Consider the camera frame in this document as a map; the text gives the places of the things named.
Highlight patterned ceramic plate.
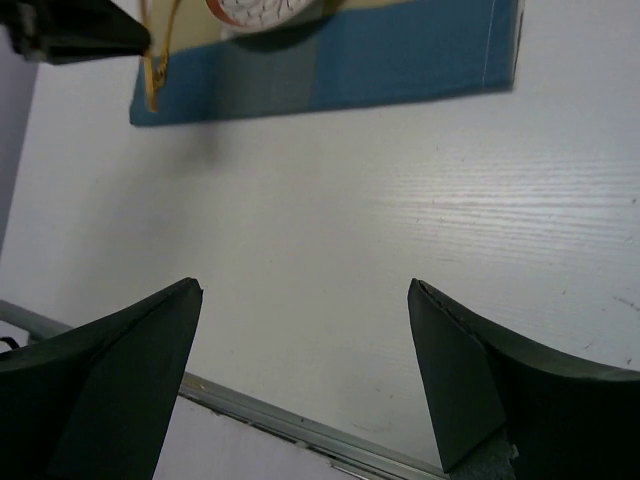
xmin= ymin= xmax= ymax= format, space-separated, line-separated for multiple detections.
xmin=206 ymin=0 xmax=323 ymax=33

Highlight gold knife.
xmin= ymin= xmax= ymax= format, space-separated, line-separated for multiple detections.
xmin=142 ymin=50 xmax=157 ymax=112

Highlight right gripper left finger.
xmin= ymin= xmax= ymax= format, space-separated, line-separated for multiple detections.
xmin=1 ymin=278 xmax=203 ymax=479

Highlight aluminium table frame rail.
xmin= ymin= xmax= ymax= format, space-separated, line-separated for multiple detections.
xmin=0 ymin=298 xmax=451 ymax=480

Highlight blue beige cloth placemat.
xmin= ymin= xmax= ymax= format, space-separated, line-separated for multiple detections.
xmin=129 ymin=1 xmax=524 ymax=127

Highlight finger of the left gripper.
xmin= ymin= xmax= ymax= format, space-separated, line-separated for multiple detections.
xmin=1 ymin=0 xmax=151 ymax=65

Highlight gold fork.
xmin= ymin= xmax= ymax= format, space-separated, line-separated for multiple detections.
xmin=153 ymin=0 xmax=181 ymax=89

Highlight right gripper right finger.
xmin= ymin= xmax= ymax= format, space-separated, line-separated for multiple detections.
xmin=407 ymin=279 xmax=639 ymax=479

REQUIREMENT: Nothing but the pictures is to be left out; repeat the data exactly.

OUTPUT OF THE TASK:
Consider the camera frame in this document as a map; the text gives the places of the things named.
Highlight patterned ceramic plate.
xmin= ymin= xmax= ymax= format, space-separated, line-separated for multiple detections.
xmin=206 ymin=0 xmax=323 ymax=33

Highlight gold knife.
xmin= ymin= xmax= ymax= format, space-separated, line-separated for multiple detections.
xmin=142 ymin=50 xmax=157 ymax=112

Highlight right gripper left finger.
xmin= ymin= xmax= ymax= format, space-separated, line-separated for multiple detections.
xmin=1 ymin=278 xmax=203 ymax=479

Highlight aluminium table frame rail.
xmin= ymin= xmax= ymax= format, space-separated, line-separated for multiple detections.
xmin=0 ymin=298 xmax=451 ymax=480

Highlight blue beige cloth placemat.
xmin= ymin= xmax= ymax= format, space-separated, line-separated for multiple detections.
xmin=129 ymin=1 xmax=524 ymax=127

Highlight finger of the left gripper.
xmin= ymin= xmax= ymax= format, space-separated, line-separated for multiple detections.
xmin=1 ymin=0 xmax=151 ymax=65

Highlight gold fork.
xmin= ymin= xmax= ymax= format, space-separated, line-separated for multiple detections.
xmin=153 ymin=0 xmax=181 ymax=89

Highlight right gripper right finger.
xmin= ymin= xmax= ymax= format, space-separated, line-separated for multiple detections.
xmin=407 ymin=279 xmax=639 ymax=479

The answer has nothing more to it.